* Exercise prompt *
Check each line of the material below for "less" and copy those where it appears.

* Records *

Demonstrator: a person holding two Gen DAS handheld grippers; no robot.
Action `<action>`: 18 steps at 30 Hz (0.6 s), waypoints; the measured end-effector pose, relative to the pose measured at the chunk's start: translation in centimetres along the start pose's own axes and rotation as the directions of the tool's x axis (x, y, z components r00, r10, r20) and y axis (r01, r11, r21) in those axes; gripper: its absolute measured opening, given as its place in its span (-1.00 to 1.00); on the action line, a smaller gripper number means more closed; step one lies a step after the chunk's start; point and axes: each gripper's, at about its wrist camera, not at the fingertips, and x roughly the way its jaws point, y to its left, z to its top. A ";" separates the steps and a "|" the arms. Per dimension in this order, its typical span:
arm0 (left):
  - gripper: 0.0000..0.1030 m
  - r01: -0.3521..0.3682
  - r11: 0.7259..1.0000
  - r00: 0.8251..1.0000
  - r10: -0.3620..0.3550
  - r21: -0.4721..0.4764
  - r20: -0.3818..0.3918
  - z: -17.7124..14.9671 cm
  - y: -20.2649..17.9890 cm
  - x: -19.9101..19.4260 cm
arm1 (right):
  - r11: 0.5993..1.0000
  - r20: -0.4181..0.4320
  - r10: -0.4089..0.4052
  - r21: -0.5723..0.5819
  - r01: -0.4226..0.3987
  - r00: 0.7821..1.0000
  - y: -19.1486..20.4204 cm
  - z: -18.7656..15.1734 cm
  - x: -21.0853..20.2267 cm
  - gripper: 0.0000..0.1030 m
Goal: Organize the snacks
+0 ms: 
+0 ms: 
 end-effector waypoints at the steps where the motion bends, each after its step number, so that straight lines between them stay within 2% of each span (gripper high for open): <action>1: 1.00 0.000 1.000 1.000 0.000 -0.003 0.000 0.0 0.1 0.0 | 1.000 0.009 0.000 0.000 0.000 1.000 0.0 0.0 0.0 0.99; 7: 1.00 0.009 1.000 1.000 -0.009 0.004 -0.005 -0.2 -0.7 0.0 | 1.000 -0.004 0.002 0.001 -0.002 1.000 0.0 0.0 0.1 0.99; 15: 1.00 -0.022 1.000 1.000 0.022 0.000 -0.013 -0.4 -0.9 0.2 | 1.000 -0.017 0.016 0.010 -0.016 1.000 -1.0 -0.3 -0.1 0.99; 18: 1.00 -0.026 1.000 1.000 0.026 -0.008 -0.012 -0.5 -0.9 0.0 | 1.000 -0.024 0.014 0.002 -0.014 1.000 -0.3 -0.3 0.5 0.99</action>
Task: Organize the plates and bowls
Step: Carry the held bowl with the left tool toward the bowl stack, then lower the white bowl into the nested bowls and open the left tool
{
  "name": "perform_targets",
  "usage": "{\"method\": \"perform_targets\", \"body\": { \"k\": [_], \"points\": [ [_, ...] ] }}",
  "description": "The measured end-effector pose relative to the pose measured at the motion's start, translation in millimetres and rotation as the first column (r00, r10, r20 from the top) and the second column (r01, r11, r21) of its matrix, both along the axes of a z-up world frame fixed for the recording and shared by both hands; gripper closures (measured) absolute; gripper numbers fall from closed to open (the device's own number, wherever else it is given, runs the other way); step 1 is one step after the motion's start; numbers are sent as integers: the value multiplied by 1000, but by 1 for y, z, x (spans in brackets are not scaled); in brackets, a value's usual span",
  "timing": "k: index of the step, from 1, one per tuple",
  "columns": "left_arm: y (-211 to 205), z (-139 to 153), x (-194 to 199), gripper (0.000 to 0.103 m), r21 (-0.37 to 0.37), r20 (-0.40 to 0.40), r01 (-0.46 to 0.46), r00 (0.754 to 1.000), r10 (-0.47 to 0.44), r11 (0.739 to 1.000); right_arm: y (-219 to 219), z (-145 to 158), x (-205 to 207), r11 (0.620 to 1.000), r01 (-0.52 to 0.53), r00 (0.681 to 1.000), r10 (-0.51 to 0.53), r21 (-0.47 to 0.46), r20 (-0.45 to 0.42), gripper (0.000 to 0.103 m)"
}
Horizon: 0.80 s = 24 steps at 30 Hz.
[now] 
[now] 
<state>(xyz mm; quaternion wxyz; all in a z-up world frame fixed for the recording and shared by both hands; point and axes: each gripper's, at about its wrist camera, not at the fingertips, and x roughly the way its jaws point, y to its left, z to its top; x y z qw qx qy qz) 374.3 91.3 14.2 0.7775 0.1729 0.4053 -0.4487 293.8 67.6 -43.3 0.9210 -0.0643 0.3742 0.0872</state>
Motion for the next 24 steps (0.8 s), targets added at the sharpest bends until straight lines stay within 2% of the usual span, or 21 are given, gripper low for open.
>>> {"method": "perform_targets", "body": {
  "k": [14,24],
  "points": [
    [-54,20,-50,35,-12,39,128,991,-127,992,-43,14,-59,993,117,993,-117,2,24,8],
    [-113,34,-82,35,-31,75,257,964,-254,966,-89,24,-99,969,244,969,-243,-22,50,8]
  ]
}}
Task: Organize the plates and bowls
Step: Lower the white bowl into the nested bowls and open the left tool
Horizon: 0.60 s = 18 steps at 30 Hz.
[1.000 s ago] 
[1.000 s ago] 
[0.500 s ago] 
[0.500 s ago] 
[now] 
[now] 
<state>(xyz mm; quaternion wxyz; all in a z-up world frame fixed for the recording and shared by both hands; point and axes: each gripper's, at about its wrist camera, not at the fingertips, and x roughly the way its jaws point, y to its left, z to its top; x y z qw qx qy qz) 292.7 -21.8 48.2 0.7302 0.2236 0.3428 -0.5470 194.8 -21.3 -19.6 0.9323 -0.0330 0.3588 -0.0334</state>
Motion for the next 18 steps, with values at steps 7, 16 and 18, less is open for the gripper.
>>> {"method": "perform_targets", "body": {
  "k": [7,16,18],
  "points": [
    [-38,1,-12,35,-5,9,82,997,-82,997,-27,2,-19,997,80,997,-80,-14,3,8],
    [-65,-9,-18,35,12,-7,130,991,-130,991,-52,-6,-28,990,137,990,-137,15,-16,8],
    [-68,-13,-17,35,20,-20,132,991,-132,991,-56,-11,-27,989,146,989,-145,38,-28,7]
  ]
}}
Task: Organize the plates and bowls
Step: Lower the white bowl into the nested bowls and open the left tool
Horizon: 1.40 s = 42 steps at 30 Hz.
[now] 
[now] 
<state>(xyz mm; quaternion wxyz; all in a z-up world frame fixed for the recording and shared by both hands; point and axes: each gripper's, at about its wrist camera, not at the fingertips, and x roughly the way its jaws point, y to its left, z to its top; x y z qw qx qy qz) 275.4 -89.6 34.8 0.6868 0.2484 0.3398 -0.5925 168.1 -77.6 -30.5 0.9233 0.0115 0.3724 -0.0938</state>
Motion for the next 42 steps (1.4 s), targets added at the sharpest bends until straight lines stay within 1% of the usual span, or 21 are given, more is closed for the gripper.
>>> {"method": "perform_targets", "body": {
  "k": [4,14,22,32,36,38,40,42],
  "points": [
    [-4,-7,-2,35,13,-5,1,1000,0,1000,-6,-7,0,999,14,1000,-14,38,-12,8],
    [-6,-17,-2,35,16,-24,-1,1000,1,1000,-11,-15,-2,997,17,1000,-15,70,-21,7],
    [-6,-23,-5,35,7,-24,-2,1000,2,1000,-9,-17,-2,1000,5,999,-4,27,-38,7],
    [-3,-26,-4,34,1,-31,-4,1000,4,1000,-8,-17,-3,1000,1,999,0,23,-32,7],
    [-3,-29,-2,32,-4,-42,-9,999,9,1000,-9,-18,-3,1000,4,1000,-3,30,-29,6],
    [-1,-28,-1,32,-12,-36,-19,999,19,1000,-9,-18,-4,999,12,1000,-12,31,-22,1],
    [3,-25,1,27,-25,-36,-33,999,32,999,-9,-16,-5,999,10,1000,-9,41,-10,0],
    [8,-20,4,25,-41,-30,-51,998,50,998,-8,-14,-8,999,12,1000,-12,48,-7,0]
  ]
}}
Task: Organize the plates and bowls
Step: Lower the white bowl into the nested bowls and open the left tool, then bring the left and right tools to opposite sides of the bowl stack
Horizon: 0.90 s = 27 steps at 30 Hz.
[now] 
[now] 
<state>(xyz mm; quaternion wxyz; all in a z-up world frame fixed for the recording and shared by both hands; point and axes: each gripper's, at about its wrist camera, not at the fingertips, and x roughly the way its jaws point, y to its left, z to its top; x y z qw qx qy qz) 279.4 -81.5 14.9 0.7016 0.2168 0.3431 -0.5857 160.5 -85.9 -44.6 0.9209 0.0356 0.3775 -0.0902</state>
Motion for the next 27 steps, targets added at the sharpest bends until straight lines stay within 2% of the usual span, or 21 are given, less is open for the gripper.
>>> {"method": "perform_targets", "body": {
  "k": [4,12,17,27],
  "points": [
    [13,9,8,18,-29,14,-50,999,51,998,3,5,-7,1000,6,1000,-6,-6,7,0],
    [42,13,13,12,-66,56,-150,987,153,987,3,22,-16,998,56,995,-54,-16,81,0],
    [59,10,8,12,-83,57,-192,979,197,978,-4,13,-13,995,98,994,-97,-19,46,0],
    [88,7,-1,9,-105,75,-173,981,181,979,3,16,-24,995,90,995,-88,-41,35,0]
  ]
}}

* Result of this task *
Motion for the next 18 steps, with values at steps 7, 16 and 18, less is open for the gripper.
Motion for the next 27 steps, targets added at the sharpest bends until straight lines stay within 2% of the usual span, or 21 are given, less is open for the gripper.

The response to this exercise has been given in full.